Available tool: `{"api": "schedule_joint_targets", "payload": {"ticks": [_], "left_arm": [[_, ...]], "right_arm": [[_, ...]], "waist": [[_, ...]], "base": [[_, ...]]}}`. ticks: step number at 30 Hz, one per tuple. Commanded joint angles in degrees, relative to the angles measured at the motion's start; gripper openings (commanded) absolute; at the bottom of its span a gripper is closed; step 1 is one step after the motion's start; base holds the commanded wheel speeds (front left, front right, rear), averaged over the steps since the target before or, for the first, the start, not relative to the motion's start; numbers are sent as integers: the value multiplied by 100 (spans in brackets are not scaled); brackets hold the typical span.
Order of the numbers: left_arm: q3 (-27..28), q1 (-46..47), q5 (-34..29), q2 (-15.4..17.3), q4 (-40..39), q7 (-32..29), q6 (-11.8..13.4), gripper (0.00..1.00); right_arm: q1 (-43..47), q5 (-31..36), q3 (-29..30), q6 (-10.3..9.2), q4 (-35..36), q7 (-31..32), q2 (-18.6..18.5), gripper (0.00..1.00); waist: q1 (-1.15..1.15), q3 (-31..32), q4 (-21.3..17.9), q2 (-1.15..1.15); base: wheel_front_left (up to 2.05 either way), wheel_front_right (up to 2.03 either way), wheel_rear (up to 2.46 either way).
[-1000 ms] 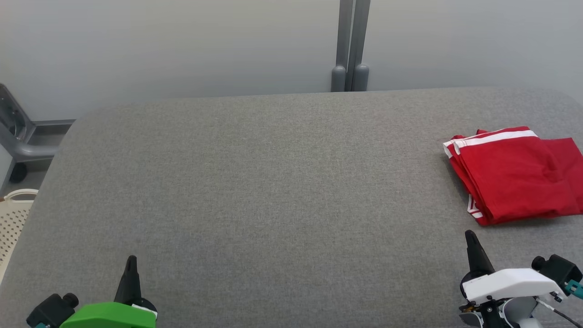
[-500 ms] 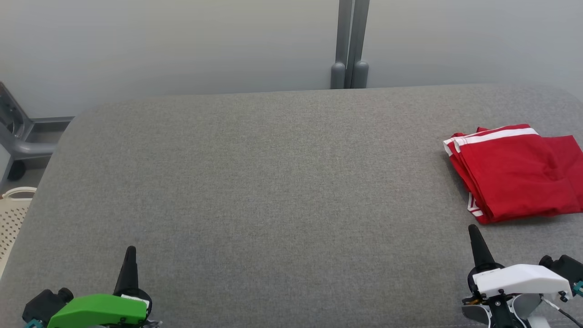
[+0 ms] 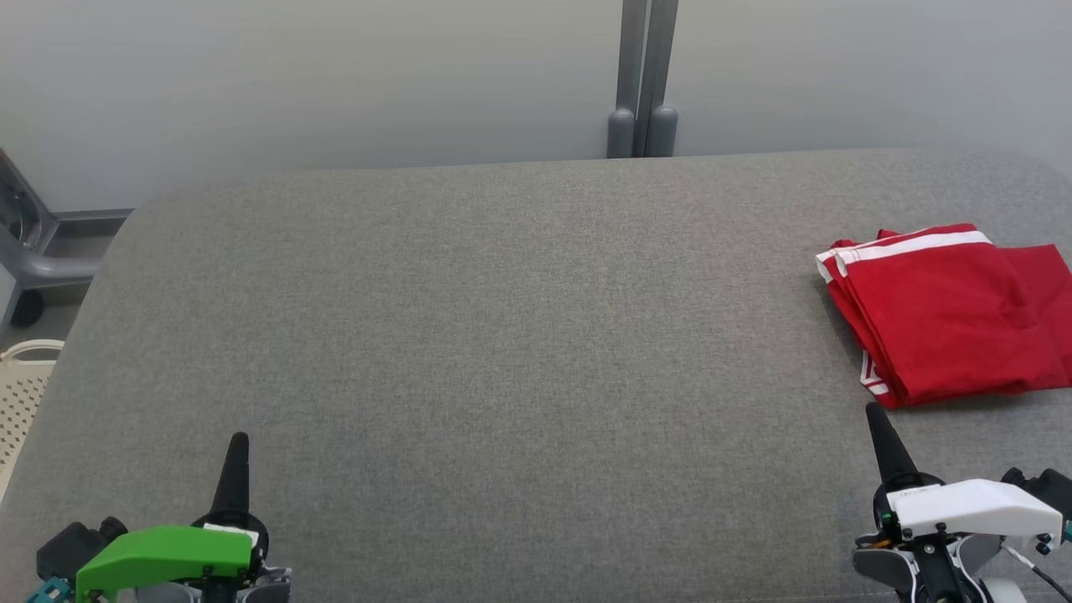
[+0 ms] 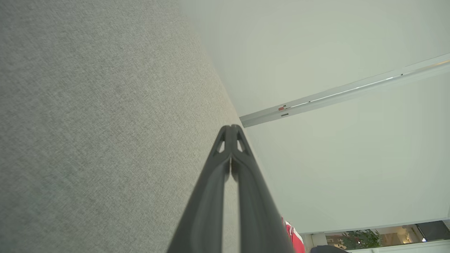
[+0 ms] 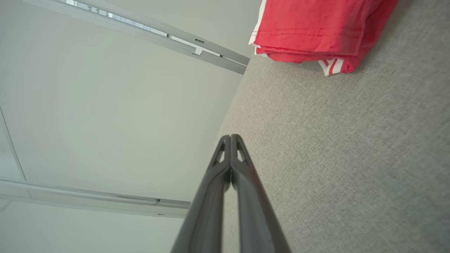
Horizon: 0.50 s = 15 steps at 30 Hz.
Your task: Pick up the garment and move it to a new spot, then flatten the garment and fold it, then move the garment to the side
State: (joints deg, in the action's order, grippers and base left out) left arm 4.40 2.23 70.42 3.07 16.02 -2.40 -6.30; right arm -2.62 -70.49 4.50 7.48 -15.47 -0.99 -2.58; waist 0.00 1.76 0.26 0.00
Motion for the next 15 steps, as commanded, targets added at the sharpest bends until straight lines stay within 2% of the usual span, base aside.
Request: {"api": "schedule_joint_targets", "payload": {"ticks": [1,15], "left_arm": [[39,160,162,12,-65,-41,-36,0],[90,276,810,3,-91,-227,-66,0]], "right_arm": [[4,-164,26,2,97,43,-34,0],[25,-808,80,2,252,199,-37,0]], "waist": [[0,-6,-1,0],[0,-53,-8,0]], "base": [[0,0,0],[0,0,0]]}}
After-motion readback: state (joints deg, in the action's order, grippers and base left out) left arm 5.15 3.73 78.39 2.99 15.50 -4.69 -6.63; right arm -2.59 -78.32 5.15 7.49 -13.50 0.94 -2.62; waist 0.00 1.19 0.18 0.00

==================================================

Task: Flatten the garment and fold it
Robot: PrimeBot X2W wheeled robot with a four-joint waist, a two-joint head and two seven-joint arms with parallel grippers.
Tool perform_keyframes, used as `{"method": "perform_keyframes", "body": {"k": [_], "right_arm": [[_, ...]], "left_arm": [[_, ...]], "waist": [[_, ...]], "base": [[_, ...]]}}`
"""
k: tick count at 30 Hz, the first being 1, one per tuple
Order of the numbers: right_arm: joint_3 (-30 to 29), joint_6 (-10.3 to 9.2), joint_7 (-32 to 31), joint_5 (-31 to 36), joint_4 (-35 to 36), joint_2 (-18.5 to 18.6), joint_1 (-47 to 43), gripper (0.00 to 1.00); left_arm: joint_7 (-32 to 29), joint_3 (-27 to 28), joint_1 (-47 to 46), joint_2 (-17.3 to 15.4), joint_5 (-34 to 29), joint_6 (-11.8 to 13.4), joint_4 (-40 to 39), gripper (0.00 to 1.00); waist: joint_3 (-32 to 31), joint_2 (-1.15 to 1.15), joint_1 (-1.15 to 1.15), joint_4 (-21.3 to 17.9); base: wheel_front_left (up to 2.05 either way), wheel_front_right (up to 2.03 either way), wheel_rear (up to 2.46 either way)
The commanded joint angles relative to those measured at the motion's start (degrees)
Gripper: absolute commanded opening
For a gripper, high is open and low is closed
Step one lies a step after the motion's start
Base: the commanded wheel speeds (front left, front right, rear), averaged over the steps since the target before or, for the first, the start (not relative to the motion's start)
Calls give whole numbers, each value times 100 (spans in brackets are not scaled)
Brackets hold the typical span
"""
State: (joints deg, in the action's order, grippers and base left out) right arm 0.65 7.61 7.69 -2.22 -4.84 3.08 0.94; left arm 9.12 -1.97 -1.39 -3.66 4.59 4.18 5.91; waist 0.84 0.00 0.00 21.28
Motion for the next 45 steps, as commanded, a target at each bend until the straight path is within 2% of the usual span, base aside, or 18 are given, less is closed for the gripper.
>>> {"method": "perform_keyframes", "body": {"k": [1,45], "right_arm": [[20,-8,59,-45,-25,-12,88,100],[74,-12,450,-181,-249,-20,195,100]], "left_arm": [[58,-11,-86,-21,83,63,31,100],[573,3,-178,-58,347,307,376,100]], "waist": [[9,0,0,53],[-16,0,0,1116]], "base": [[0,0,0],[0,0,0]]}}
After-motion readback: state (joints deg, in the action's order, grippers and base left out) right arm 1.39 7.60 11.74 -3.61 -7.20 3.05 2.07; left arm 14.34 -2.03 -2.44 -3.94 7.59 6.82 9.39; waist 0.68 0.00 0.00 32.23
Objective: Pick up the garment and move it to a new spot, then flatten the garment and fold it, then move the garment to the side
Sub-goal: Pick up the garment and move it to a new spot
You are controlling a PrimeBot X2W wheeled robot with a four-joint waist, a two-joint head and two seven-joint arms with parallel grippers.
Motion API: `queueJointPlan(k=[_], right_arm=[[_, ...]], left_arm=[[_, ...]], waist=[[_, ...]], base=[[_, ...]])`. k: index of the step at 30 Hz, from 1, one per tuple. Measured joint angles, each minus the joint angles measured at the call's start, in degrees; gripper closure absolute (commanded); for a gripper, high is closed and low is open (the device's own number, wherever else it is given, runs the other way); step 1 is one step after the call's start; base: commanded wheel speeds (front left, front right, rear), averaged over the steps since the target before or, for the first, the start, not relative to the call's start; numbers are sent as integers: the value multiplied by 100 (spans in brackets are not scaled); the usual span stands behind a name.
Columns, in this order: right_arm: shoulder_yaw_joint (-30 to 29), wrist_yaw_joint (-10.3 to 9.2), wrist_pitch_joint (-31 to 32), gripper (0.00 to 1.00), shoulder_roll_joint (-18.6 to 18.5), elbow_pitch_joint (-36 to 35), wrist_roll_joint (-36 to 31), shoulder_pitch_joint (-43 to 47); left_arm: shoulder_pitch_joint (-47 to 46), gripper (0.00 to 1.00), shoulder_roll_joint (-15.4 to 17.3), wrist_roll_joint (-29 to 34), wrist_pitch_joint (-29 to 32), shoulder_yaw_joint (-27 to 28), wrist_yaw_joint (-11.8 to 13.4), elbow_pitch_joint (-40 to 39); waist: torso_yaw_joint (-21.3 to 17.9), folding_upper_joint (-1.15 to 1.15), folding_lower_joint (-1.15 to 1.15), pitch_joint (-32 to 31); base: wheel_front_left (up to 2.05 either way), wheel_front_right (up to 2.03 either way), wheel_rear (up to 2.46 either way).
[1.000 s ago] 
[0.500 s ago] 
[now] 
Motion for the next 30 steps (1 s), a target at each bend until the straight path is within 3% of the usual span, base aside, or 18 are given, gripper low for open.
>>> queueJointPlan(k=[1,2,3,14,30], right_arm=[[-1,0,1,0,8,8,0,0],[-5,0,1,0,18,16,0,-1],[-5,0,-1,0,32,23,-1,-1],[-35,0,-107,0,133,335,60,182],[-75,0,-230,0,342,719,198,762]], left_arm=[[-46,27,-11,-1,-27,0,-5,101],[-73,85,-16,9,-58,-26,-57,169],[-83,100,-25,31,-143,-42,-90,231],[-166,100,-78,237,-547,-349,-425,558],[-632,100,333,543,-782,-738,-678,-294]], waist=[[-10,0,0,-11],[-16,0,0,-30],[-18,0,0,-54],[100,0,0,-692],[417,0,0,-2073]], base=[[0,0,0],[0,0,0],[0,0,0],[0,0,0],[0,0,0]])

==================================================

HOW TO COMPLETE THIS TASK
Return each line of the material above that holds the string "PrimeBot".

WRITTEN ANSWER
Robot: PrimeBot X2W wheeled robot with a four-joint waist, a two-joint head and two seven-joint arms with parallel grippers.
You are controlling a PrimeBot X2W wheeled robot with a four-joint waist, a two-joint head and two seven-joint arms with parallel grippers.

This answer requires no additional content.